Fresh and fruity, this pork casserole with celery and walnuts comes from Normandy in northwestern France, where cider apples grow in profusion. A dish of rice is cooked in the oven at the same time, making this a very simple meal to prepare. Serve with green vegetables.
Source: Cook Smart for a Healthy Heart, Reader’s Digest Canada
Preheat the oven to 325ºF (160ºC). Heat the oil in a flameproof casserole dish, add the pork and fry, stirring frequently, for 5 minutes or until browned on all sides. Add the celery and onion and fry gently for about 10 minutes or until softened.

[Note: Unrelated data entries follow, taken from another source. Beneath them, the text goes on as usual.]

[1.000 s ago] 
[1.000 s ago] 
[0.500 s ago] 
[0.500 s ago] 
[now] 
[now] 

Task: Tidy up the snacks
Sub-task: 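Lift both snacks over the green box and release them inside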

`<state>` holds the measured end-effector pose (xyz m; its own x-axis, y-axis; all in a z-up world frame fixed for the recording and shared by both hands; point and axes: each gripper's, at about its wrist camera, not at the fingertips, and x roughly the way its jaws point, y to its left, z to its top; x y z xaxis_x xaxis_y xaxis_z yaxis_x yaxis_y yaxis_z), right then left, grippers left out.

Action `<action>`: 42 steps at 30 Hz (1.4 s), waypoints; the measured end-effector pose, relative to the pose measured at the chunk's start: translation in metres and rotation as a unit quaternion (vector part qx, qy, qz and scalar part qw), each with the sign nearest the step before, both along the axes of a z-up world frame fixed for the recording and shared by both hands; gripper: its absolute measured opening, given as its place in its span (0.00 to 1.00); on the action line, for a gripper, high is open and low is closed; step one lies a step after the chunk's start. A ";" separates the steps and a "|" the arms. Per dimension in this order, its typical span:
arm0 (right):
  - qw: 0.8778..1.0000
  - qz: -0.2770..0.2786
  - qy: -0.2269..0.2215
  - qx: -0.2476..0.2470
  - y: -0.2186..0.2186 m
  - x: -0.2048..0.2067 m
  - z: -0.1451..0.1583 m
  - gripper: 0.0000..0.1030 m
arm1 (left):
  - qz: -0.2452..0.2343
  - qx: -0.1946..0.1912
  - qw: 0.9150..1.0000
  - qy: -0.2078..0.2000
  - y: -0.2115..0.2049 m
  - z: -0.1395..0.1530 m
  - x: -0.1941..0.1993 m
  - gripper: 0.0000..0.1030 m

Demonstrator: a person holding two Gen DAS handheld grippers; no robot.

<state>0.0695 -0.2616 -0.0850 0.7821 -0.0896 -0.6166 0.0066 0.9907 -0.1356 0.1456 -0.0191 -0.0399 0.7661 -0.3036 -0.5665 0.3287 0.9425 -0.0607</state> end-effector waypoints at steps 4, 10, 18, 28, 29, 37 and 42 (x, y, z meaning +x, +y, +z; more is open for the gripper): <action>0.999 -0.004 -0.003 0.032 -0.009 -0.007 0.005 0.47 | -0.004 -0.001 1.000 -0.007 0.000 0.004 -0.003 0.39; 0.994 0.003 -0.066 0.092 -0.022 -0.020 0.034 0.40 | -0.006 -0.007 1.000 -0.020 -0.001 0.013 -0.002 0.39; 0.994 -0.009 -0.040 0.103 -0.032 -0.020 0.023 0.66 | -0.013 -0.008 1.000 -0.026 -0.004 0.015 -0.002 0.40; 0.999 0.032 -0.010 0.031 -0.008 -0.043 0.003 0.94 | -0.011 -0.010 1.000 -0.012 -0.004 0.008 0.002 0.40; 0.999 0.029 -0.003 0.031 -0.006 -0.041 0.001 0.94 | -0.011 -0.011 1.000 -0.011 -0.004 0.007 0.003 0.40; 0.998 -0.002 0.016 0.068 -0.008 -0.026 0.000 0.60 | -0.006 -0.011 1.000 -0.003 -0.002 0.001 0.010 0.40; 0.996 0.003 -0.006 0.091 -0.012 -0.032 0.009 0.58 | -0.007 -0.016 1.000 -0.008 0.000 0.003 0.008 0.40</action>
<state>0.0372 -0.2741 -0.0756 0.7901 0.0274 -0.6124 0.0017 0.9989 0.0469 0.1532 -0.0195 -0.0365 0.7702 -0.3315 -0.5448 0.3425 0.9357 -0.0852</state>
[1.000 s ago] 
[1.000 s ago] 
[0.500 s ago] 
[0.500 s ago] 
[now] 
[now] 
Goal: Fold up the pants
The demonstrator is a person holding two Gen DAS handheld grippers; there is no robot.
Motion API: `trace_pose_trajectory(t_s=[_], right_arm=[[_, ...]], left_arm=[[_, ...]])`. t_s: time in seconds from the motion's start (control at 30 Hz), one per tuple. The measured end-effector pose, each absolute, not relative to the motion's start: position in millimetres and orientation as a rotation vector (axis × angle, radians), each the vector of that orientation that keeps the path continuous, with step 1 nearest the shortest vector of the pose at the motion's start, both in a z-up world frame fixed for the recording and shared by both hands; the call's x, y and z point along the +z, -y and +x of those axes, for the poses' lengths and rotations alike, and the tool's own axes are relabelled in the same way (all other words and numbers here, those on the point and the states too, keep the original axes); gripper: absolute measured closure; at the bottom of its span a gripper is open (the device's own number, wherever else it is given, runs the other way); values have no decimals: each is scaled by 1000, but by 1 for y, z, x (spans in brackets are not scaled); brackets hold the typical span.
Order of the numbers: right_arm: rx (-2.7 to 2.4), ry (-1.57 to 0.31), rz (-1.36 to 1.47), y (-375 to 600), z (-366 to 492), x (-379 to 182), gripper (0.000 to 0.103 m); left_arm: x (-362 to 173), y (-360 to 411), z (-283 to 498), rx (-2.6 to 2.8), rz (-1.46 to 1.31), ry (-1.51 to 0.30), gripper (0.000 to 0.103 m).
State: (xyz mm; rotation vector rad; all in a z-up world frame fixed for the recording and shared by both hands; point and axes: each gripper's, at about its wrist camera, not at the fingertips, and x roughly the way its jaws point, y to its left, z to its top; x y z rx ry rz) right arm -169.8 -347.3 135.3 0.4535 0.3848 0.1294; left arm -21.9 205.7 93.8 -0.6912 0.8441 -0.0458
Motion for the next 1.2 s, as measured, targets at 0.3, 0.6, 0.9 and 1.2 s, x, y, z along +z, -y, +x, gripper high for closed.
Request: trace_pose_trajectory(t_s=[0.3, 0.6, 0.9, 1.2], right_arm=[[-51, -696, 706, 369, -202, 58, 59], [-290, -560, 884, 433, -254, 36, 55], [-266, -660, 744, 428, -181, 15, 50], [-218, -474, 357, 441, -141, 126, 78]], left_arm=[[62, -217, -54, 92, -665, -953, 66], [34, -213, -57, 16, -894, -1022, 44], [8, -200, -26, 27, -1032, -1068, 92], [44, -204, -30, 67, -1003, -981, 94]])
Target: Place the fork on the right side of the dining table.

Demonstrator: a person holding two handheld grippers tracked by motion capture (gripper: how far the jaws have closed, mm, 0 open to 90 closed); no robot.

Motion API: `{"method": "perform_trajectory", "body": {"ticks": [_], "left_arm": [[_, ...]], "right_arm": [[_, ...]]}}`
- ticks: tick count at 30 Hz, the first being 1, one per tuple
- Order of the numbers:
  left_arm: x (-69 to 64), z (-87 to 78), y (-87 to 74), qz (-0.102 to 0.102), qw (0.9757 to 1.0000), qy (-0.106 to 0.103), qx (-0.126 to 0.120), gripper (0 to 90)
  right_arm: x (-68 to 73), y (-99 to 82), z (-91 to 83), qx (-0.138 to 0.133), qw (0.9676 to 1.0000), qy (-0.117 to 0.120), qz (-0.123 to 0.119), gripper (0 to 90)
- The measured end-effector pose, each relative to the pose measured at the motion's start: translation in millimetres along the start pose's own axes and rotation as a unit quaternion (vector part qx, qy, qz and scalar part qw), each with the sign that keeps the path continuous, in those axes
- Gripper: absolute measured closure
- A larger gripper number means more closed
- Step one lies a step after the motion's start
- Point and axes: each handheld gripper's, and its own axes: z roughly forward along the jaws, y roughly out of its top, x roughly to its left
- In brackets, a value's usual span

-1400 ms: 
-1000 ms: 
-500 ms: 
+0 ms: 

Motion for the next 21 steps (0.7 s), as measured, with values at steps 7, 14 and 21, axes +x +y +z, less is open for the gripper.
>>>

Pour in the cider or apple juice and add the bay leaf. Season with pepper. Bring to a boil, then cover the casserole and transfer to the oven. Cook the casserole for 1 1/4 hours or until the pork is tender.
About 40 minutes before the pork is ready, place the rice in an ovenproof dish and pour over the boiling stock. Stir well, then cover and place in the oven to cook with the pork.
About 25 minutes before the end of the cooking time, quarter and core the apples but do not peel them. Slice the quarters thickly, then add to the pork and continue cooking.
Meanwhile, heat a small frying pan over medium heat, add the walnuts and cook, stirring, until lightly toasted. When the pork is tender, stir in the walnuts and taste for pepper. Garnish with the chopped celery leaves and serve hot, with the rice.
Normandy pork with apples, celery and walnuts variations: Add 1 chopped garlic clove and 1 teaspoon chopped fresh ginger to the onion and use freshly squeezed orange juice instead of the fresh apple cider or apple juice. Replace the apple slices with the segments of 2 oranges, adding them 10 minutes before the end of the cooking time. Garnish the casserole with shreds of orange rind. Cook the rice in a mixture of orange juice and vegetable stock.
Per serving: 855 calories, 52 g protein, 31 g total fat, 4 g saturated fat, 160 mg cholesterol, 85 g total carbohydrate, 22 g sugars, 6 g fibre, 808 mg sodium
Some studies indicate that a small quantity of walnuts eaten regularly can help to reduce high blood cholesterol levels. Walnuts may also guard against cardiovascular disease and cancer because of the antioxidants they contain: selenium, zinc, copper and vitamin E.